NSF specifically asks for reviewer sections. There's a form on Fastlane devoted to just that. You can also name reviewers you don't want, but in conversations with PO's I gather that's not necessarily a good thing to do.
Anon.@12:45:
An NSF panel is pretty much a crapshoot. As an applicant, since you don't know the composition/expertise in the panel at all, you pretty much have to cover all bases. That takes away valuable space for that critical figure that you might want to put in or some such.
It's a different style of proposal writing. One could argue the merits or pitfalls of the two approaches ad infinitum. In the end you have to write your proposal to fit the agency you're applying to.
And if the figure etc. is absolutely critical, you find a way to get it in.
Also, the NSF oversees a very broad range of sciences, so the panels are less focused than NIH study sections, making it more important to pitch your proposal at a somewhat more general level.
Not all NIH study sections are narrow. Some are quite broad. I recently had a grant reviewed by an NIH panel that did not have a single person on it whom I would consider an expert in any of the overlapping subfields that encompass the subject matter of the grant. I knew this ahead of time, and wrote the grant accordingly. (And it received quite a good score.)
I actually like targeting study sections like that, because they are not going to get caught up in subfield-specific minutiae. Less charitably, one could say that it is easier to pull the wool over their eyes.
I actually like targeting study sections like that, because they are not going to get caught up in subfield-specific minutiae. Less charitably, one could say that it is easier to pull the wool over their eyes.
This is spot on. I lean toward the former, more charitable interpretation myself. Navel inspecting minutia flogging on the part of reviewers is one of the biggest flaws of NIH review. Why do you think the recent change in review has tried to de-emphasize the evisceration of "Approach"?

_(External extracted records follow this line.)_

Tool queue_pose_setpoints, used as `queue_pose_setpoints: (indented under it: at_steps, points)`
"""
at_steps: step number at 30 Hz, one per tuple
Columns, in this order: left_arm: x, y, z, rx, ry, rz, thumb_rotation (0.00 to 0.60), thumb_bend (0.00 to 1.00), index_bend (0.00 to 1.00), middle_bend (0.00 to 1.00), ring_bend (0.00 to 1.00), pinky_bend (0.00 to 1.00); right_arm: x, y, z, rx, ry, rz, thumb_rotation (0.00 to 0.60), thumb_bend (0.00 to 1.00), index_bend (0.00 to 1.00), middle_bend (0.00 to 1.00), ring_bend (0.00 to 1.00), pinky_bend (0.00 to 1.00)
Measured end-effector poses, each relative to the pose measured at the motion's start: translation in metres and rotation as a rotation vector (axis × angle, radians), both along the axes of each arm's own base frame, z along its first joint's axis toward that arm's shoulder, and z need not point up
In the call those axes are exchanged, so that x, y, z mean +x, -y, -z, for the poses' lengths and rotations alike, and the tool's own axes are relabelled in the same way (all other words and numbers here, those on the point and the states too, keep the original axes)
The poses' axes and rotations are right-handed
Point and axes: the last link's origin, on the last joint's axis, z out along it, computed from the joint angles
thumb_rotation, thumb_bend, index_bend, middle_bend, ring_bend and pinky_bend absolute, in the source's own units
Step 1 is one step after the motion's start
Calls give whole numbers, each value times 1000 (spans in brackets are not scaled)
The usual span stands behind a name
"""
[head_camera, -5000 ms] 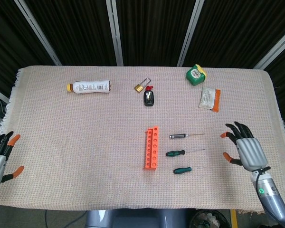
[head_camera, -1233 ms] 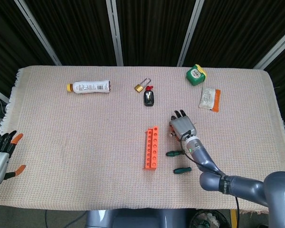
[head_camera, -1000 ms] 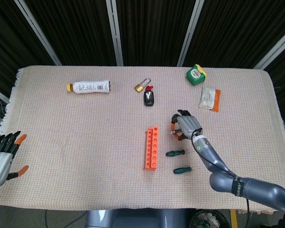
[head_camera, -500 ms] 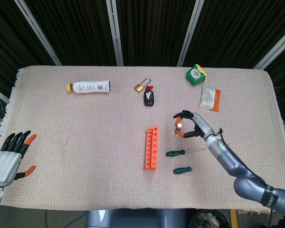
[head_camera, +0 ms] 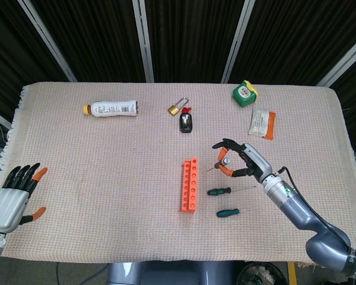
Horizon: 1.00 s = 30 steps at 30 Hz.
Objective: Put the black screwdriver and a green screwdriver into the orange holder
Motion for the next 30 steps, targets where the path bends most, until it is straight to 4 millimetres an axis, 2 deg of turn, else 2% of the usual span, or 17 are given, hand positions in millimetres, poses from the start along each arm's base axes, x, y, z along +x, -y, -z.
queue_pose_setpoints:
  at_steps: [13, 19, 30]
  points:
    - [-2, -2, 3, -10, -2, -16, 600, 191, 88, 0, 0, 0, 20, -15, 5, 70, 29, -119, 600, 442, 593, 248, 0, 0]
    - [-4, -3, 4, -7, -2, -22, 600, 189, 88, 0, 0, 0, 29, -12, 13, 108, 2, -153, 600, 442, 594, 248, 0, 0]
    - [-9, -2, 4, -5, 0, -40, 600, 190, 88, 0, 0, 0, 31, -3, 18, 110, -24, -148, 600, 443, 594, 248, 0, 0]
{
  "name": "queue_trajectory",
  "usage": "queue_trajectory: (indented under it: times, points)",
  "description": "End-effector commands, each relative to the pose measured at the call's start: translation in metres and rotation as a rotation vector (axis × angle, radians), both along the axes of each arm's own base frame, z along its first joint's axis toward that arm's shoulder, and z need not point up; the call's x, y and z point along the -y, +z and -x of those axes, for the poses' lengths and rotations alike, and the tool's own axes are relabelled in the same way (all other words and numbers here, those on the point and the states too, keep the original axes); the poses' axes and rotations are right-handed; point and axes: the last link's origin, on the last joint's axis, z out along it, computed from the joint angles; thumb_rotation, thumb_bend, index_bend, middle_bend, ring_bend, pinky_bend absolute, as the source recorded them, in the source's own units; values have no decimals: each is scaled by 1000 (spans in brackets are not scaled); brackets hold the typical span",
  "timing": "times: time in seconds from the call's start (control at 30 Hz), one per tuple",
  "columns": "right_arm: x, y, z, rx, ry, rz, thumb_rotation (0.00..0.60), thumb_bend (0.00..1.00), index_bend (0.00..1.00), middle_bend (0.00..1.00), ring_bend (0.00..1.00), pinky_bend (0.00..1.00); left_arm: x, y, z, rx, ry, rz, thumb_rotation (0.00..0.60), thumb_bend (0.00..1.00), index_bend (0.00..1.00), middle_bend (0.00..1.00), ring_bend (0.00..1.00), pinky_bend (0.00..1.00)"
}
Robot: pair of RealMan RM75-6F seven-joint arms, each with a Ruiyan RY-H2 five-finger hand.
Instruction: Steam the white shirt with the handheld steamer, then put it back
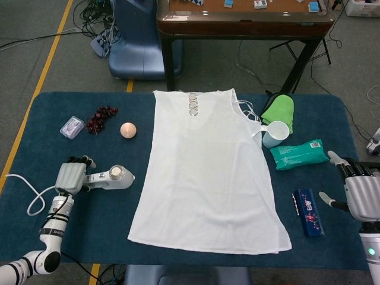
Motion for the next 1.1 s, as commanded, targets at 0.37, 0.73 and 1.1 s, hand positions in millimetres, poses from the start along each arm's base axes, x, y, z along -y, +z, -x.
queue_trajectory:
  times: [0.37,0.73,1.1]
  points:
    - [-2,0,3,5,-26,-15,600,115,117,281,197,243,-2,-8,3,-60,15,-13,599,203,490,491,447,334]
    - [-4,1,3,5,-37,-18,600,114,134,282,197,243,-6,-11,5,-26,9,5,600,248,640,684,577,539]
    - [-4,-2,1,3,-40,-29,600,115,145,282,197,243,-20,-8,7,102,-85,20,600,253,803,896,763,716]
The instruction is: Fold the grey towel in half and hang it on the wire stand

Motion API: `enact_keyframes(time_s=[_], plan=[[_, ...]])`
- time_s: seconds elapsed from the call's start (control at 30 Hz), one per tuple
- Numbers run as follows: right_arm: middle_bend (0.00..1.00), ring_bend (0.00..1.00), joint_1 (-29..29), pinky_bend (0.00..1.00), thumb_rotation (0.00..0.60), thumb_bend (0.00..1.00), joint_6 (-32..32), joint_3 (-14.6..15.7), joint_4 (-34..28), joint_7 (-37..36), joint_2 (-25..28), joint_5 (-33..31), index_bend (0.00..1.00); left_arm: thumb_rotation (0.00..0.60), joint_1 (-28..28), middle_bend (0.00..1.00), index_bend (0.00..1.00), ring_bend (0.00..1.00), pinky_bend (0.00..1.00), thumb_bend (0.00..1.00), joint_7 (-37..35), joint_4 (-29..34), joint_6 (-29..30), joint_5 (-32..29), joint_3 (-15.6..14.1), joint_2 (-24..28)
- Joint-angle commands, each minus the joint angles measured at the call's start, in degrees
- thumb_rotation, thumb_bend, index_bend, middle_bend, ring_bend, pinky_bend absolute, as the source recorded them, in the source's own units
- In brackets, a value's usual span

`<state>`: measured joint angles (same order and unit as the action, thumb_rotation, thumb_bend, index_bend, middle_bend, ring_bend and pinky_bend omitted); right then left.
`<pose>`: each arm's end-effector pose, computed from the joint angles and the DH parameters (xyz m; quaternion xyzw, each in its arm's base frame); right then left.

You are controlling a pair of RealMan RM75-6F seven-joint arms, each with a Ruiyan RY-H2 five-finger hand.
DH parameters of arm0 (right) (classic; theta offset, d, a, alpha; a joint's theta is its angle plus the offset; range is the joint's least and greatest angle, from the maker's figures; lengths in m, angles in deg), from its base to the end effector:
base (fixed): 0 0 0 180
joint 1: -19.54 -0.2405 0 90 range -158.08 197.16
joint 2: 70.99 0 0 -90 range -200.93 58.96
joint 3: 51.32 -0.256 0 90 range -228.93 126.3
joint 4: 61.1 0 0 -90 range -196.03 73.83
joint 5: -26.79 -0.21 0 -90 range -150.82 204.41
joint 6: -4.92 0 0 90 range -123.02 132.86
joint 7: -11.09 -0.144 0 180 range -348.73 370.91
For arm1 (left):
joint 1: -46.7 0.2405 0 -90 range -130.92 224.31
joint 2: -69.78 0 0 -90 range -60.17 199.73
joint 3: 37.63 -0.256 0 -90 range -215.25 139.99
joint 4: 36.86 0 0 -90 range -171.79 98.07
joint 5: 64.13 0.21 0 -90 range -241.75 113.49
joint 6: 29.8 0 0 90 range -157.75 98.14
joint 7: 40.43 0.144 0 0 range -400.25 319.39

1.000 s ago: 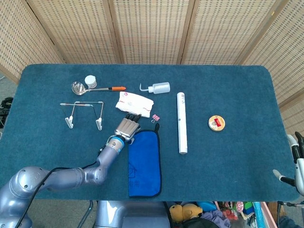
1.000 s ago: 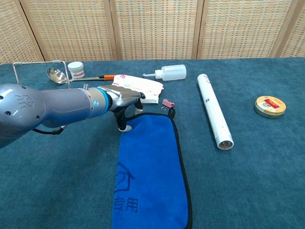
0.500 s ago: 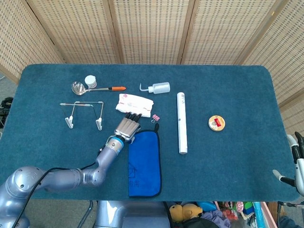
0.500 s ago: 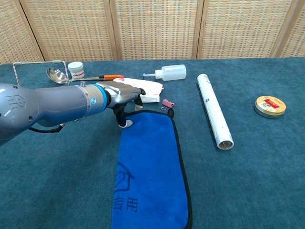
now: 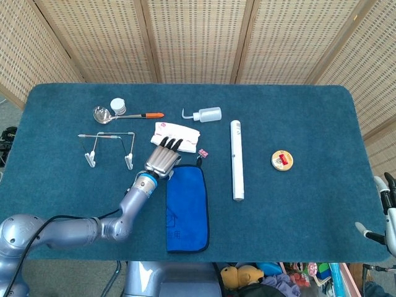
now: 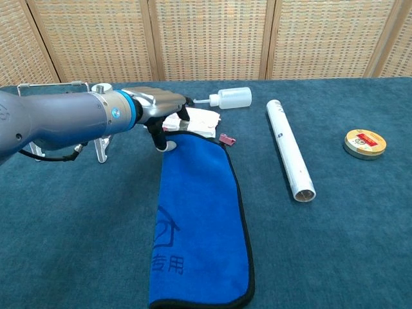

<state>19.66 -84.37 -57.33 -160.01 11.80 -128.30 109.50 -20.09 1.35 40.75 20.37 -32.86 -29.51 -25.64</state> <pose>-0.3092 -0.1636 0.2059 0.5409 -0.3791 0.3883 0.6426 -0.0644 0.3928 -0.0614 -0.8043 -0.3174 -0.2552 0.4327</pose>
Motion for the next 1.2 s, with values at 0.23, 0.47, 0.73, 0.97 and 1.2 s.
enact_keyframes(time_s=[0.23, 0.47, 0.73, 0.97, 1.2], plan=[[0.00, 0.00, 0.15, 0.00, 0.600, 0.00, -0.25, 0.10, -0.13, -0.34, 0.17, 0.32, 0.00, 0.600, -0.53, 0.00, 0.83, 0.00, 0.00, 0.57, 0.86, 5.33, 2.67, 0.10, 2.98, 6.81], [0.00, 0.00, 0.31, 0.00, 0.600, 0.00, -0.56, 0.23, -0.30, -0.42, 0.18, 0.68, 0.00, 0.600, -0.69, 0.00, 0.83, 0.00, 0.00, 0.57, -0.09, 6.81, 3.07, -1.73, 5.72, 11.89], [0.00, 0.00, 0.02, 0.00, 0.600, 0.00, -0.01, 0.27, -0.29, 0.18, 0.00, 0.57, 0.00, 0.600, 0.68, 0.00, 0.84, 0.00, 0.00, 0.57, -8.57, 5.30, 0.41, 1.65, 11.29, 20.01], [0.00, 0.00, -0.32, 0.00, 0.600, 0.00, 0.61, 0.05, -0.17, 0.88, -0.39, -0.18, 0.00, 0.600, 2.14, 0.00, 0.85, 0.00, 0.00, 0.58, -15.71, 2.19, -4.13, 4.79, 13.44, 25.35], [0.00, 0.00, -0.69, 0.00, 0.600, 0.00, 1.32, 0.00, -0.17, 1.73, -0.69, -0.67, 0.00, 0.600, 4.66, 0.00, 0.85, 0.00, 0.00, 0.58, -22.92, -1.33, -7.40, 8.11, 14.20, 29.35]])
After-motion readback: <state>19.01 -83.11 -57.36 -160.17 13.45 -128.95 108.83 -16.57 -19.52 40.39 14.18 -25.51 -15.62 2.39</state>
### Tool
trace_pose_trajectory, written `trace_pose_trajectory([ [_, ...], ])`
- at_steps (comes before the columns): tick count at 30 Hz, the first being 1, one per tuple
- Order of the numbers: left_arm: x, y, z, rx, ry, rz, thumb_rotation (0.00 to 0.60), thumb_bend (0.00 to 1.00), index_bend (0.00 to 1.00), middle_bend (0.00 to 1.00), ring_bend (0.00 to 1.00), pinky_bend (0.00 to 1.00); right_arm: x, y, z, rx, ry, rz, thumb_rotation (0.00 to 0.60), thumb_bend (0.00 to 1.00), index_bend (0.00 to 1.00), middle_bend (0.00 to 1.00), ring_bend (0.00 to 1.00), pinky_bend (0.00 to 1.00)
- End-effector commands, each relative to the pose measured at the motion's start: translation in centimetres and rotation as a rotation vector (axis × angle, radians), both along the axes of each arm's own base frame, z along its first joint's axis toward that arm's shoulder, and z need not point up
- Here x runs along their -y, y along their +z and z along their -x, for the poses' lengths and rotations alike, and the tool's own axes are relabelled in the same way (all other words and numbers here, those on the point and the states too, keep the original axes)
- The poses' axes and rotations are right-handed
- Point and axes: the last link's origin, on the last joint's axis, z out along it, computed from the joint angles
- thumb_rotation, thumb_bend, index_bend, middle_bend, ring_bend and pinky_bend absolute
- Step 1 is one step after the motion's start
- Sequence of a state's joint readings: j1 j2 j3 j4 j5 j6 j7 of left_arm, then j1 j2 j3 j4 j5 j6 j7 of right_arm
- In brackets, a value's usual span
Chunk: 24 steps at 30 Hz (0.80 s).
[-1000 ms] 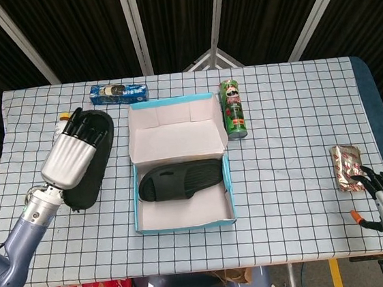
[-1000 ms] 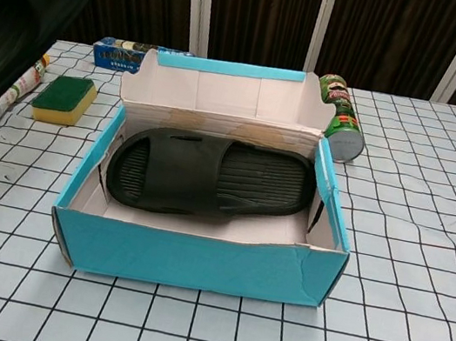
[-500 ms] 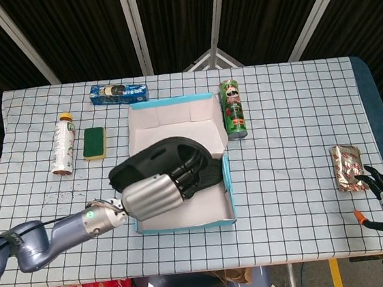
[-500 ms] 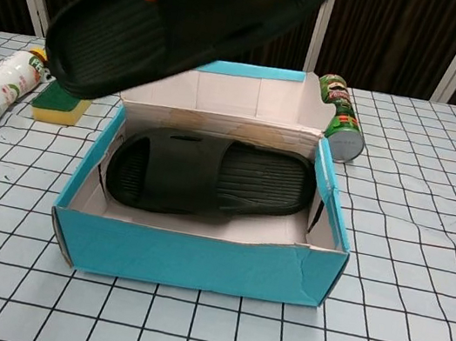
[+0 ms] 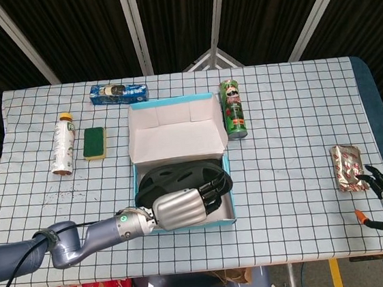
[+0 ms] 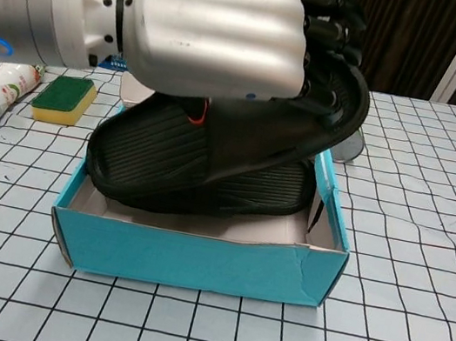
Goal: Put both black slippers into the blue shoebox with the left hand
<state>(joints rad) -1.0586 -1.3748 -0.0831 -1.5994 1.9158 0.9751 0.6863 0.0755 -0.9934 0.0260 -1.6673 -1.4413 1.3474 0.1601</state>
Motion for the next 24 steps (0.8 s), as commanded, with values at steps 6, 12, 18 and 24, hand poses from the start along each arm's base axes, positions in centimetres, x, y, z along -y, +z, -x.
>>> trace_pose_trajectory([
  [6,0.6,-2.9,0.8,-0.019,-0.005,0.074,0.600,0.46,0.56,0.56,0.14,0.10,0.0,0.0,0.1,-0.001,-0.008,0.002,0.600,0.31,0.21,0.10,0.16,0.09],
  [12,0.9,-4.6,1.8,-0.050,0.018,0.125,0.600,0.46,0.55,0.56,0.14,0.10,0.0,0.1,0.2,0.000,-0.011,0.004,0.600,0.31,0.21,0.10,0.16,0.09],
  [18,1.2,-6.0,3.1,-0.089,0.064,0.167,0.600,0.46,0.53,0.53,0.14,0.10,0.0,0.1,0.2,-0.001,-0.013,0.005,0.600,0.31,0.21,0.10,0.16,0.09],
  [24,1.2,-7.1,3.9,-0.111,0.084,0.183,0.600,0.46,0.51,0.48,0.13,0.10,0.0,0.1,0.1,-0.003,-0.014,0.003,0.600,0.31,0.21,0.10,0.16,0.09],
])
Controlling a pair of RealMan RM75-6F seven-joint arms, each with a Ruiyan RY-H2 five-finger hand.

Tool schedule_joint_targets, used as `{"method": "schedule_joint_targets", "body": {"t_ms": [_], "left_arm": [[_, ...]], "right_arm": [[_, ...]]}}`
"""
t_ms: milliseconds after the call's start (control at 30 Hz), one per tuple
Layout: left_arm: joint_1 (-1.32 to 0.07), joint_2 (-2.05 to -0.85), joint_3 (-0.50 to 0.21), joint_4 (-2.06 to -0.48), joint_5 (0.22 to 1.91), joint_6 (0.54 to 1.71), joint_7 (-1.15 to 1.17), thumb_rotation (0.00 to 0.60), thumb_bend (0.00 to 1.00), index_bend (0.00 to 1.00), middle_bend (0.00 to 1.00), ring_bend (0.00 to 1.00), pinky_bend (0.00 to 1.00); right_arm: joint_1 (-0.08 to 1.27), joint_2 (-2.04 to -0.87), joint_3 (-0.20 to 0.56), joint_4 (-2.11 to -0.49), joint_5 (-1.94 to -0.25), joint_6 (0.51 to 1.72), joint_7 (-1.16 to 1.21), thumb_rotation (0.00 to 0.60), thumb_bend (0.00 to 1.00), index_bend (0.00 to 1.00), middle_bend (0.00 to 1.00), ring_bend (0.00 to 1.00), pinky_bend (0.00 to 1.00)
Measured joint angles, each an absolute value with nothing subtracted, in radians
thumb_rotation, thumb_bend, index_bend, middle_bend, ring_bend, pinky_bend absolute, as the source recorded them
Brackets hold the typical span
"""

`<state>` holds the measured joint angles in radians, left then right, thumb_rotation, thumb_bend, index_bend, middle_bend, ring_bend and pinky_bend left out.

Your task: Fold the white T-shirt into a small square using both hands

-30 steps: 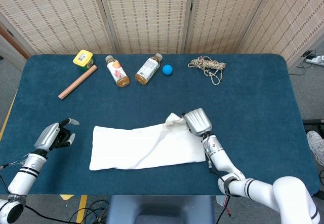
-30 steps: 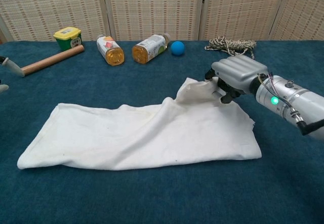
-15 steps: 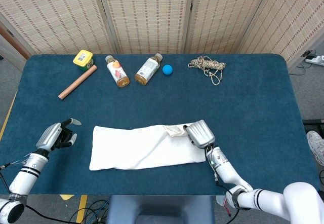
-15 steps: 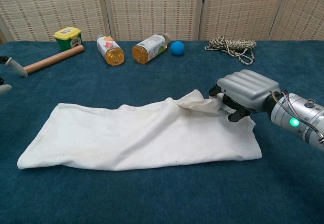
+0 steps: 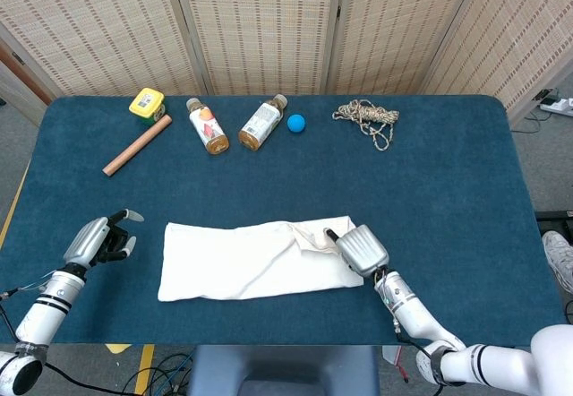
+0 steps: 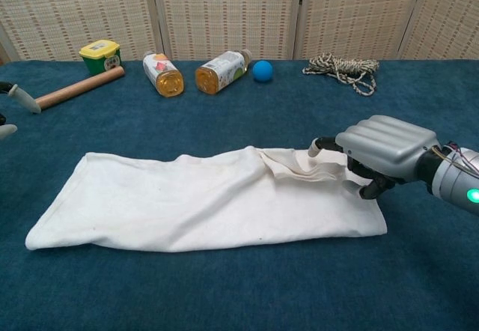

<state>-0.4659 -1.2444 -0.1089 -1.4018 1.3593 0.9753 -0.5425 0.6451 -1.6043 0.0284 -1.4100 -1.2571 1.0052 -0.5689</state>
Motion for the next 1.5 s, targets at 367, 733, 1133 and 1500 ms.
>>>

(oh and don't take your toys and leave the disgruntleforum, odyssey, there's a rich vein of DAOTI to be mined...)
CPP and DM:
That kind of study section targeting sounds eminently sensible. As I noted in a comment above, that simply isn't an option at the NSF. As far as focused vs. broad study sections go, I admit my experience with the NIH is far more limited than with the NSF.
DM:
They're my toys! MINE!
I haven't completely abandoned the disgruntlement forum - I've been keeping an eye on the posts there. The very, very few posts. Given all the publicity that site has gotten (including on TheScientist.com), surprisingly few people are bothering to have their say.
I am reluctant to post over there. As you noted on your blog, Dr. "Buendia" has made it clear he won't tolerate smug NSF-funded investigators like me.
Another point here--different reviewers will necessarily have different biases. If you know the biases of your reviewers, you can take them into account and not risk going unfunded because you've unknowingly hit someone's pet peeve (said peeve, of course, may or may not have any scientific merit).
Whether this is a good argument for knowing who reviewers are or not is not clear to me; but certainly there are reasons to want to target a proposal to specific reviewers that don't involve "buttering them up". Any communication can be made more effective through knowledge of to whom you are communicating.
Patrick,
Certainly knowing who will be reviewing your proposal could help in terms of communicating. But the point is, even if you know who is on the review panel (or study section), there is absolutely no guarantee that the people you target will be reviewing your proposal. By targeting specific reviewers you run the very significant risk of pissing off the reviewers you actually get.